Isn't it cool that our God draws near? That He sees the void, or the "wild wastelands," as an opportunity to create? If you've ever wondered if God would come near to you or might find you "too far gone," we have only to look at creation and see otherwise. God draws close and His creativity is sparked in the face of the void.



  • Why do you think light came first?

  • Why do you think God didn’t give us every detail about how the world was created?

  • Since God is able to create everything by speaking it into being, what does that tell you about who God is?
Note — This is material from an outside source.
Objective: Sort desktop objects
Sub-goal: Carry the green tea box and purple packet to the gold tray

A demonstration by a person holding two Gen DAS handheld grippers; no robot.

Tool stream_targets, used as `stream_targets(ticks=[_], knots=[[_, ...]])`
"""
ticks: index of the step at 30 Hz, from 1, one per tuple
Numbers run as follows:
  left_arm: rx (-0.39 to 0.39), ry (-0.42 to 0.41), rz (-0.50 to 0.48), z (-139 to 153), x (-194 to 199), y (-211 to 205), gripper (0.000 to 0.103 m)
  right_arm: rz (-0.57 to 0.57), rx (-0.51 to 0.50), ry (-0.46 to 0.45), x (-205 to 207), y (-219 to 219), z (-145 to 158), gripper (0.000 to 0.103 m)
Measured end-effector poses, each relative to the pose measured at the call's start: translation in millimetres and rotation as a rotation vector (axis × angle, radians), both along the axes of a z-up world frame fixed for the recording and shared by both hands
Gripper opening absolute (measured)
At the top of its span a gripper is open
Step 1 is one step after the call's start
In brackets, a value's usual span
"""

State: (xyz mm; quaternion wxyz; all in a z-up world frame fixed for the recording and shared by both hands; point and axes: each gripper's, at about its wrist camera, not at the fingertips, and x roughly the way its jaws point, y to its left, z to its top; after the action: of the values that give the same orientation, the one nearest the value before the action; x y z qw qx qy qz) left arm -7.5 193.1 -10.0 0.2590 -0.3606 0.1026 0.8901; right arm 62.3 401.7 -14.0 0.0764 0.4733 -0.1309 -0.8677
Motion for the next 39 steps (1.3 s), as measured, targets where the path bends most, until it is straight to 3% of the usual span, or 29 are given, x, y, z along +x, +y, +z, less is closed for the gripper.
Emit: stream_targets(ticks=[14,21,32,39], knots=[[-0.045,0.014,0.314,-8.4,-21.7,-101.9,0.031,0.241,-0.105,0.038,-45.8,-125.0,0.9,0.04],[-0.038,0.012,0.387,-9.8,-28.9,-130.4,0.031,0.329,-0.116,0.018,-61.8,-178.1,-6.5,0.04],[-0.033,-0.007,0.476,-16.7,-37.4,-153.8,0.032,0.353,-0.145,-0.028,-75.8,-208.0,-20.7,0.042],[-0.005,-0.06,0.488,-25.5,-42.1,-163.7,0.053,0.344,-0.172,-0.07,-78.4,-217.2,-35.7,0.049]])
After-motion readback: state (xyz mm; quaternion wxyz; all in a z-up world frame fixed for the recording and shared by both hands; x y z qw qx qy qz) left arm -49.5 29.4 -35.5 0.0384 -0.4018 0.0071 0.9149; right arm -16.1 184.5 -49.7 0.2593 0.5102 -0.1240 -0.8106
As a grown-up guide to your little storymaker, your job is to encourage a creative connection to the Bible through play, imagination and meaningful engagement. Sometimes we adults can feel intimidated by this kind of role. We worry that we won’t “do it right.” But all of our kids are loved and belong to the Creator—He is working out His redemption plan for each of us, so our only job is to share what has been given to us in love and mercy.

Each week, we’ll include ways for you to “go big” with our Sunday topic and “go home” with it, aka bring it creatively into your daily life! The activities, crafts or projects we’ve listed below are just a couple of ideas on how to open our eyes in wonder to the world around us. This is just the beginning!

  • Create a lightbox! You’ll need a flashlight, scissors and an old shoebox.

  • Mix colors. You’ll need several flashlights, colorful cellophane and tape or rubber bands.

  • Turn off the lights! This just requires you to have a room you can make mostly dark—while in the dark, practice turning the lights (or a lamp, better yet!) on and off to see how the “light pierces the darkness” (see John 1).